▸ **Work item**
Transcribe the data verbatim and drop its images.

▸ **Supplied data**
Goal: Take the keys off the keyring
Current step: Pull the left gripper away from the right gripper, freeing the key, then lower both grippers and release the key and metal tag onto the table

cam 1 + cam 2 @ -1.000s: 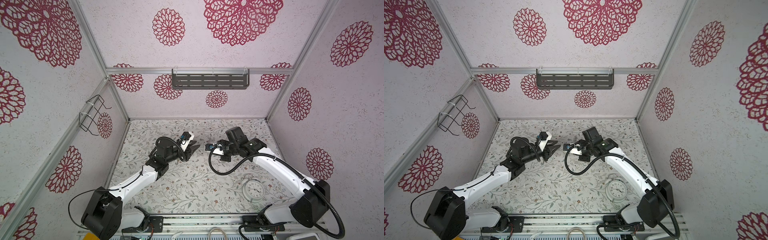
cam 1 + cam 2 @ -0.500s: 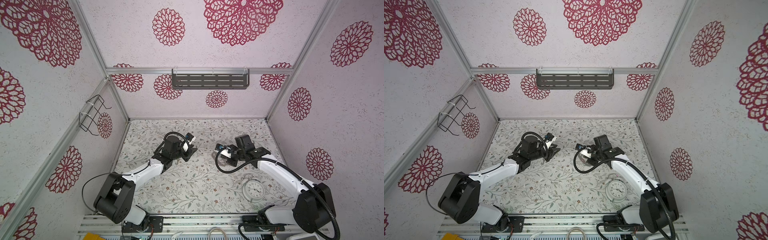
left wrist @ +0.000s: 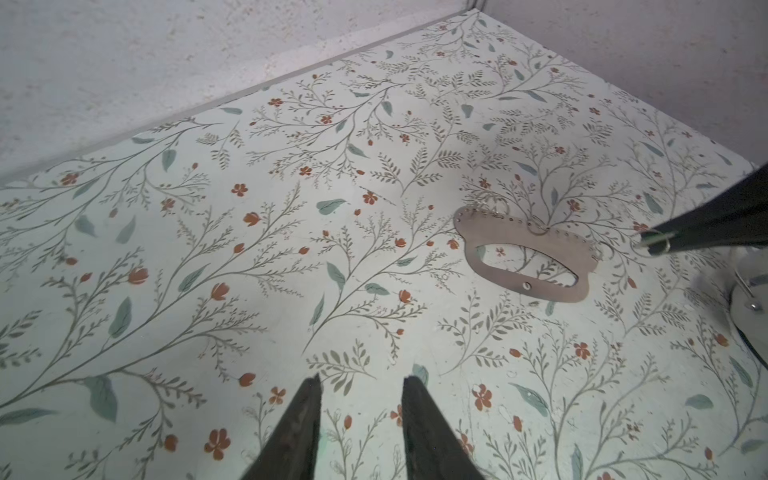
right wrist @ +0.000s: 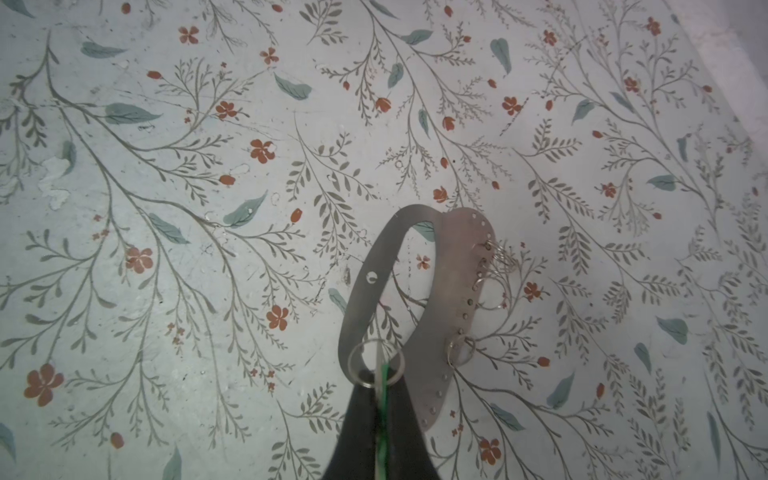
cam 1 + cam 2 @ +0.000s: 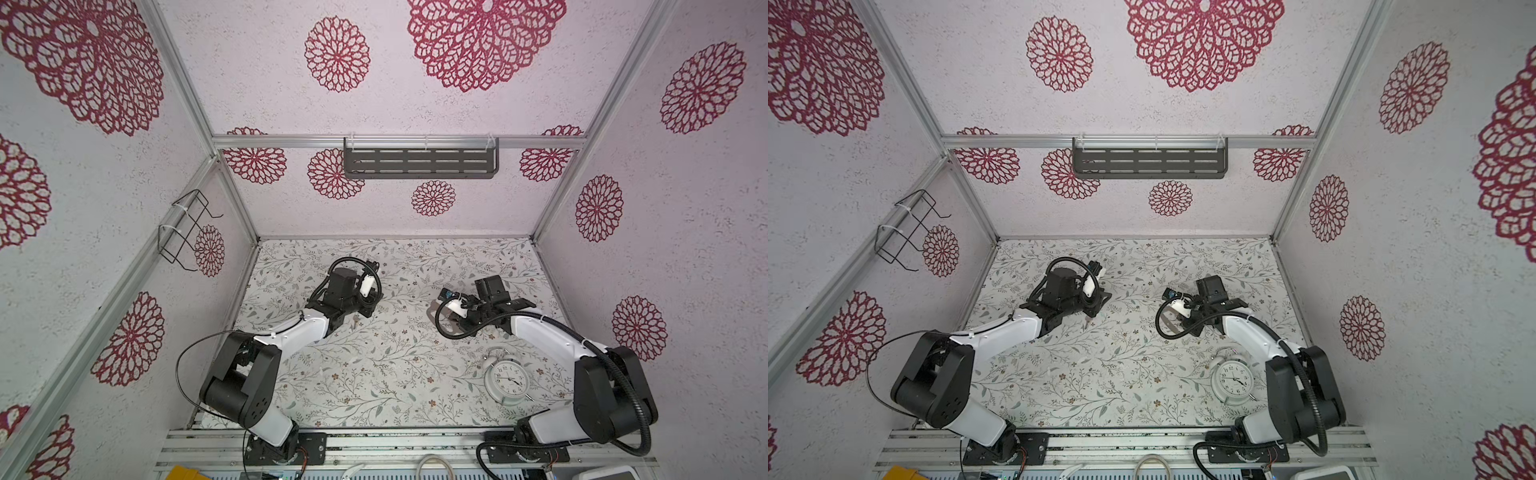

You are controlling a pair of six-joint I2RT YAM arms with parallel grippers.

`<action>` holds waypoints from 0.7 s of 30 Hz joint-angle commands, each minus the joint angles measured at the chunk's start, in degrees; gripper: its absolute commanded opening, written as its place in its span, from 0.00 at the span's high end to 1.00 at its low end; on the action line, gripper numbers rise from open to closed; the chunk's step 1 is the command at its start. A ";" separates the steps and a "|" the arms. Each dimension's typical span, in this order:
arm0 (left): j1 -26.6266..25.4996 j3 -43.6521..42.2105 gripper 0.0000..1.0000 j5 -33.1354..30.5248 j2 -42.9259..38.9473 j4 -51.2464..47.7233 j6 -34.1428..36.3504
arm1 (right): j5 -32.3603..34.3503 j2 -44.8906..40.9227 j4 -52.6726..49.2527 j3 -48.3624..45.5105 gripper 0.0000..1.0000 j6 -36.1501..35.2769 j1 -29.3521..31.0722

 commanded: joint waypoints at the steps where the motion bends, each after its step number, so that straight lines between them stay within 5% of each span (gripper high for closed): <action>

▸ **Answer to this task**
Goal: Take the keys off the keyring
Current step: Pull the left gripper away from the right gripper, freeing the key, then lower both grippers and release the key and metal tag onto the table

cam 1 + cam 2 @ -1.000s: 
cam 1 + cam 2 @ -0.500s: 
left wrist @ +0.000s: 
right wrist @ +0.000s: 
cam 1 + cam 2 @ +0.000s: 

You are controlling a pair of six-joint I2RT YAM arms with parallel grippers.

`<action>` holds waypoints from 0.7 s of 30 Hz joint-angle commands, each minus the joint angles measured at the chunk's start, in degrees; gripper: its absolute commanded opening, written as its place in its span, from 0.00 at the span's high end to 1.00 at its low end; on the action line, gripper numbers rise from open to closed; the chunk's step 1 is the command at its start. A ";" separates the steps and a "|" the arms. Each dimension's typical span, in this order:
arm0 (left): j1 -26.6266..25.4996 j3 -43.6521..42.2105 gripper 0.0000..1.0000 j5 -33.1354..30.5248 j2 -42.9259..38.9473 j4 -51.2464..47.7233 j6 -34.1428..36.3504
arm1 (right): j5 -32.3603..34.3503 j2 -44.8906..40.9227 j4 -52.6726..49.2527 j3 -48.3624..45.5105 gripper 0.0000..1.0000 j6 -36.1501..35.2769 j1 -29.3521..31.0722

 commanded: joint waypoints at the steps where the motion bends, each after its step number, so that straight lines between them stay within 5% of each span (gripper high for closed): <action>

This output requires nothing more.